To: Maurice Winn who wrote (136184)6/10/2004 4:51:23 PM
From: Ilaine  Read Replies (1) | Respond to of 281500
 
In the USA, and, I expect, in New Zealand, courts don't prosecute criminals, they merely judge them. They're neutral.

If the prosecutor and the defendant agree that the file should be sealed, the judge will no doubt agree, because both sides have already agreed.

The sealed case in question was sealed after Ritter was arrested, but the police had a file on him that was not sealed. Someone at the police department leaked the facts, and it wasn't a CIA sting. It was sealed as a courtesy to Ritter, a favor given to him by the prosecutor.

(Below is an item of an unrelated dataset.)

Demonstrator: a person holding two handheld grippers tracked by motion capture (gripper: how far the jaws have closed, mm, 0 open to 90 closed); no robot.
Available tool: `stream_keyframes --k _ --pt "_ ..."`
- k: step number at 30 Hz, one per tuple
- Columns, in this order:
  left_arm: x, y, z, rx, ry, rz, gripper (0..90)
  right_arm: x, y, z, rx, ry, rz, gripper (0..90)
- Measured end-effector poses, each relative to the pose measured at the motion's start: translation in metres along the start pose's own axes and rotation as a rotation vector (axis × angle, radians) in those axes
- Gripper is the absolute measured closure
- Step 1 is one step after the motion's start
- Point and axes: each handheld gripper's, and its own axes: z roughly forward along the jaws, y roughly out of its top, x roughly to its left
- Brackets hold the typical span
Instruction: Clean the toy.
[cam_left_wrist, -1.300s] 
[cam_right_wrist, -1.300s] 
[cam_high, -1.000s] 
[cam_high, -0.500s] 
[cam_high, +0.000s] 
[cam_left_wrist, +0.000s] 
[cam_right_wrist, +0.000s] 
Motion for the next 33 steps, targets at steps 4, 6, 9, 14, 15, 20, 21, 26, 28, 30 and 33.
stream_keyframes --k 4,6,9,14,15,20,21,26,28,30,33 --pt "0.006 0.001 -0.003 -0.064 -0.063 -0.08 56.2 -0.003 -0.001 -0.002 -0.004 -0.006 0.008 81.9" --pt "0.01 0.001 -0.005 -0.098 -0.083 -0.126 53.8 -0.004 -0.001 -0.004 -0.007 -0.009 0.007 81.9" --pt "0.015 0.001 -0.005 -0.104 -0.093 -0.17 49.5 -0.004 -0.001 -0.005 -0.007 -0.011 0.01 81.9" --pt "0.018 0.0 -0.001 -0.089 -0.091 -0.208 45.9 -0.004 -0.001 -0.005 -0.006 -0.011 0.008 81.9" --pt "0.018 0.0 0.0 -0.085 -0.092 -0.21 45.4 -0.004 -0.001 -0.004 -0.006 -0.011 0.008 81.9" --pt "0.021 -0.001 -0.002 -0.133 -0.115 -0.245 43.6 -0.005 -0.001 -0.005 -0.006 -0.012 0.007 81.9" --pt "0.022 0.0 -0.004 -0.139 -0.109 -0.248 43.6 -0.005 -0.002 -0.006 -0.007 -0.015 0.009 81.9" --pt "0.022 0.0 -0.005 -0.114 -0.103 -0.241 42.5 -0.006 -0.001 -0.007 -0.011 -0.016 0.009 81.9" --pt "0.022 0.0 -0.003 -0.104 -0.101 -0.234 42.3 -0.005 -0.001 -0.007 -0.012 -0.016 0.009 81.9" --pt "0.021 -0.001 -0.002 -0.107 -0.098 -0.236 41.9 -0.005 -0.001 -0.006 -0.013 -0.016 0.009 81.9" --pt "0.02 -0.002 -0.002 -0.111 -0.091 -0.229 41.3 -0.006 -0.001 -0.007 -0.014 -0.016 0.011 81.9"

The police department did not like this, thus, the leak.

The prosecutor was female, and thus perhaps more tenderhearted than a male prosecutor. If there had been a real child involved, she would have been less tenderhearted than a male, is the way it seems to work.



To: Maurice Winn who wrote (136184)6/11/2004 12:34:51 AM
From: Hawkmoon  Read Replies (1) | Respond to of 281500
 
Sealed perhaps because it was in fact a CIA operation and not a police sting. Concealment of somebody other than Scott Ritter was required.

Had it been a CIA sting (which is REALLY stretching all credulity), those records would certainly not have been sealed. Ritter would have been prosecuted to the full extent of the law and no CIA connection could ever have been proven, or admissible in a court of law.

But like his sexual proclivities, that's irrelevant to whether he is right about the weapons of mass destruction and Saddam's position.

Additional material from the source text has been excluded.